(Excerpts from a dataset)
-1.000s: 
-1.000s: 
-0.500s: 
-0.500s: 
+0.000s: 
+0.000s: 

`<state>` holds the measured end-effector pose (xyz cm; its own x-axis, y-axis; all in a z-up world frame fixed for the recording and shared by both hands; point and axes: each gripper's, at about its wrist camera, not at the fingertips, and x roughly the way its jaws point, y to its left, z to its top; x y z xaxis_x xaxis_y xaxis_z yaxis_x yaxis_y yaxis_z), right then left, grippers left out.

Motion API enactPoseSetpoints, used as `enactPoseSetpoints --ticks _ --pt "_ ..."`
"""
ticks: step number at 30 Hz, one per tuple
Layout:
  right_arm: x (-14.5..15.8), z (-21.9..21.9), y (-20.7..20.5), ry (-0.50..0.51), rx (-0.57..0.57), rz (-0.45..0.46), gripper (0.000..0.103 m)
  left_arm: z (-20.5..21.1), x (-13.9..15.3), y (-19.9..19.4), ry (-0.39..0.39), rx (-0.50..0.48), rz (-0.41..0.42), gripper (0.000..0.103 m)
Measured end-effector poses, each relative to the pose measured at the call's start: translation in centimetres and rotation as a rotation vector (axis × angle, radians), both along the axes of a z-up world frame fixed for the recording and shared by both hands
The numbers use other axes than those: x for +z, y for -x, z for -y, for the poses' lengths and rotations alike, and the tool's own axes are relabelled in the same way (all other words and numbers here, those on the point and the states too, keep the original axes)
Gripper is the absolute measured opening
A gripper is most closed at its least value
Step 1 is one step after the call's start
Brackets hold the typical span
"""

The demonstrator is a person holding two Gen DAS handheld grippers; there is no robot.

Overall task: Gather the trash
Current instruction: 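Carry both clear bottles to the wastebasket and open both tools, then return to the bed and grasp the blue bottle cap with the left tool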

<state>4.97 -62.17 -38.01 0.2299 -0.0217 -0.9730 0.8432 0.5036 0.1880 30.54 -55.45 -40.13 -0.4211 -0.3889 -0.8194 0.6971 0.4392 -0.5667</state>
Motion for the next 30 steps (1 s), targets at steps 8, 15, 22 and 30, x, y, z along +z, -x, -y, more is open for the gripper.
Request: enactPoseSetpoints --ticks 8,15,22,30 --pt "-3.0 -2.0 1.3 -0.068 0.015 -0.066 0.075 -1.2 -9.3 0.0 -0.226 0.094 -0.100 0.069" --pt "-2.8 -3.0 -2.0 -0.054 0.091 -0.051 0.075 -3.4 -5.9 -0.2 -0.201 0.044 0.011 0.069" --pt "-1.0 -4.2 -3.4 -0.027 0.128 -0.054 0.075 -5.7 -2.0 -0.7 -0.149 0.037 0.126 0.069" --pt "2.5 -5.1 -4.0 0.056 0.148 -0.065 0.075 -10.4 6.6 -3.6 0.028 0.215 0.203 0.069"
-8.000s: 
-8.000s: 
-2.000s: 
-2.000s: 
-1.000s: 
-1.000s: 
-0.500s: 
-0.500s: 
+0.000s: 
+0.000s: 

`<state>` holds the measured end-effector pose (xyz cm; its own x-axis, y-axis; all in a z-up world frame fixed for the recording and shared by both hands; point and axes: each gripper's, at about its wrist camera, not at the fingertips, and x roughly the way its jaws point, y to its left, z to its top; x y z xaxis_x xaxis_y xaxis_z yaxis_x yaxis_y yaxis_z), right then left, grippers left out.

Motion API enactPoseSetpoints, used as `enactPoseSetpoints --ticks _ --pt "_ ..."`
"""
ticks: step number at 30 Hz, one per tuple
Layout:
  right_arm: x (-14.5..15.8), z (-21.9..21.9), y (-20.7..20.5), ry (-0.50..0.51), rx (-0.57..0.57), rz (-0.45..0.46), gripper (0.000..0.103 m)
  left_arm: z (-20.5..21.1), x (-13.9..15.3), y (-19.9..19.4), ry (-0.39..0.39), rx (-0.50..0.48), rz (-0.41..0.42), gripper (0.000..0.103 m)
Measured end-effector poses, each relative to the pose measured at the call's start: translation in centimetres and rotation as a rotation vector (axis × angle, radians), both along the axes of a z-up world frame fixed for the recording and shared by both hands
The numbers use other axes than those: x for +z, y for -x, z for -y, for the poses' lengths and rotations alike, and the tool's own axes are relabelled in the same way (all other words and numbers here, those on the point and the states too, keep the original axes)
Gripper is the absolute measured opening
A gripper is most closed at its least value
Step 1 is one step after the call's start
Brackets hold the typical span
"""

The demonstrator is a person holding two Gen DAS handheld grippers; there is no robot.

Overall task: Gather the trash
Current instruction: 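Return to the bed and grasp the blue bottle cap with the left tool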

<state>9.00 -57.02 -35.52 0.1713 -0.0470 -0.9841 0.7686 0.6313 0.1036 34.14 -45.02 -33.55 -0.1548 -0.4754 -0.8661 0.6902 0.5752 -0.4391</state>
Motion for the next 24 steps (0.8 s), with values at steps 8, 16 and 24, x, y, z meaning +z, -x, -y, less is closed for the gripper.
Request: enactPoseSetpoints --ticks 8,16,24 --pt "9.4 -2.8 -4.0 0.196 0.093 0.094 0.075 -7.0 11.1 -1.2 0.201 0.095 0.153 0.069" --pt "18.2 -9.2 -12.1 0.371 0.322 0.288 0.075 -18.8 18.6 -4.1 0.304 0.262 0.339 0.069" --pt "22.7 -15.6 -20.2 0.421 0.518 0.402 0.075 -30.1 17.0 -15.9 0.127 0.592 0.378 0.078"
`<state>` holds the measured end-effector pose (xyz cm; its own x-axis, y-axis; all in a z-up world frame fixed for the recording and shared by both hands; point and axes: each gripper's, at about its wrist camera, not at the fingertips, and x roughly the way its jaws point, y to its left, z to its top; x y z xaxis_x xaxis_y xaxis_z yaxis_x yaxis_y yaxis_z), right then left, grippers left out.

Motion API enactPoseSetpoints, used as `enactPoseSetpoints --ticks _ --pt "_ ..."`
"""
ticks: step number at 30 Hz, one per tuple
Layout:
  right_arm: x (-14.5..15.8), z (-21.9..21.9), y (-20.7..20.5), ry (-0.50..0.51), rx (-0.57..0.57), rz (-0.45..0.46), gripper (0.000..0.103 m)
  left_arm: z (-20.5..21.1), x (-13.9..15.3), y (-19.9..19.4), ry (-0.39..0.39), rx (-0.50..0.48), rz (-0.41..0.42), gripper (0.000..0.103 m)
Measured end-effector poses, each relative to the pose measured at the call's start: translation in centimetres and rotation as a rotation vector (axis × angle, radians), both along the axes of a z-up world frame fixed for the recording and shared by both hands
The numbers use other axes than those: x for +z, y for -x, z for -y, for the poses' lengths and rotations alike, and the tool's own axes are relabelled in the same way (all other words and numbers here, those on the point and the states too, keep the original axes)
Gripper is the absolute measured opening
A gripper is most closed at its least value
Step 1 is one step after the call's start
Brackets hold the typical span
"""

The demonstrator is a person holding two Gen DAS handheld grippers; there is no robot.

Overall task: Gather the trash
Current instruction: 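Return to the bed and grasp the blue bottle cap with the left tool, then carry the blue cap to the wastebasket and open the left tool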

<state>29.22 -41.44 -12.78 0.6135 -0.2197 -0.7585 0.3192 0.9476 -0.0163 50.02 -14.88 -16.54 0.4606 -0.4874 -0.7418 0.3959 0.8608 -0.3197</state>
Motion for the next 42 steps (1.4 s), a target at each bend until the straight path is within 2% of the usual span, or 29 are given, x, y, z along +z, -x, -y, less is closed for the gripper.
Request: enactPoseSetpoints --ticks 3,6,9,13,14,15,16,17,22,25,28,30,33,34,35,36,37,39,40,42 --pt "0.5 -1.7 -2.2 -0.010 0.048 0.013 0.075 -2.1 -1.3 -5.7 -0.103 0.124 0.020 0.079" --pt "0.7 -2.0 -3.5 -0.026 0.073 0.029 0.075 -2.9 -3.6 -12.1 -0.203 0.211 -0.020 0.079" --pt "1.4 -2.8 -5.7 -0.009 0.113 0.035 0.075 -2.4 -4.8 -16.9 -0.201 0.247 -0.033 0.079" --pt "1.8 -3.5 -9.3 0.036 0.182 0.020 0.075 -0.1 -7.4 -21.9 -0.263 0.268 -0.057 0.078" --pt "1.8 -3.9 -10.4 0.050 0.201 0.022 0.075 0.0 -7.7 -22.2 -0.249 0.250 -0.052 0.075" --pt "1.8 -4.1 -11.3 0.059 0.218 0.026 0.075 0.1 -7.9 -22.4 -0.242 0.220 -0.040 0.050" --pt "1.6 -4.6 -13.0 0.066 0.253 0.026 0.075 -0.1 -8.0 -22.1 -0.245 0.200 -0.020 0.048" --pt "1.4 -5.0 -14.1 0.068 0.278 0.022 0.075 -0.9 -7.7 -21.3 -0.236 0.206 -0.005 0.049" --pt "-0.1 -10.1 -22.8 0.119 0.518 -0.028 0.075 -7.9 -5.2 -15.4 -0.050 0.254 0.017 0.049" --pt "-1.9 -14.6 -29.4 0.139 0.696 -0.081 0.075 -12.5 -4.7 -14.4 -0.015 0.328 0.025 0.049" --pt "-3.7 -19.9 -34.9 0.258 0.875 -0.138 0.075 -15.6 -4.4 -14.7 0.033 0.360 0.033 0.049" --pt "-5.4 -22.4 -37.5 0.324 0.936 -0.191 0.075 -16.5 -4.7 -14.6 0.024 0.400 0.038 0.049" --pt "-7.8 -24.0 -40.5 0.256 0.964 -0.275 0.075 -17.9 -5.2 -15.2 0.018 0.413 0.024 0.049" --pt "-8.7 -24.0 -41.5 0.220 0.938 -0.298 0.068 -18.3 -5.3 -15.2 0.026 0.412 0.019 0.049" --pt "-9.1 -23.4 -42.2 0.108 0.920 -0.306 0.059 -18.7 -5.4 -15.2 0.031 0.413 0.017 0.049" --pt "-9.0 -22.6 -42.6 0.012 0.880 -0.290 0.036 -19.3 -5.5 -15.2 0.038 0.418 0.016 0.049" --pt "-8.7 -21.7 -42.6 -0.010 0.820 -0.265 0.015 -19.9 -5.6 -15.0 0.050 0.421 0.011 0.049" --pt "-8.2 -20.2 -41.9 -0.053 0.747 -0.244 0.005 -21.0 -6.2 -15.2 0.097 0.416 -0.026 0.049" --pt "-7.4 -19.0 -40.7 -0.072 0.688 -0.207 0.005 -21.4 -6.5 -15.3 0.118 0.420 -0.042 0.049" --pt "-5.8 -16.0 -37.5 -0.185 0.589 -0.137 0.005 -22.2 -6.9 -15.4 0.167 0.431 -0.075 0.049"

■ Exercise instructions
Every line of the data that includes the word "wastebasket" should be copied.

■ Output of the exercise
Current instruction: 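Carry both clear bottles to the wastebasket and open both tools, then return to the bed and grasp the blue bottle cap with the left tool
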Current instruction: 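Return to the bed and grasp the blue bottle cap with the left tool, then carry the blue cap to the wastebasket and open the left tool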

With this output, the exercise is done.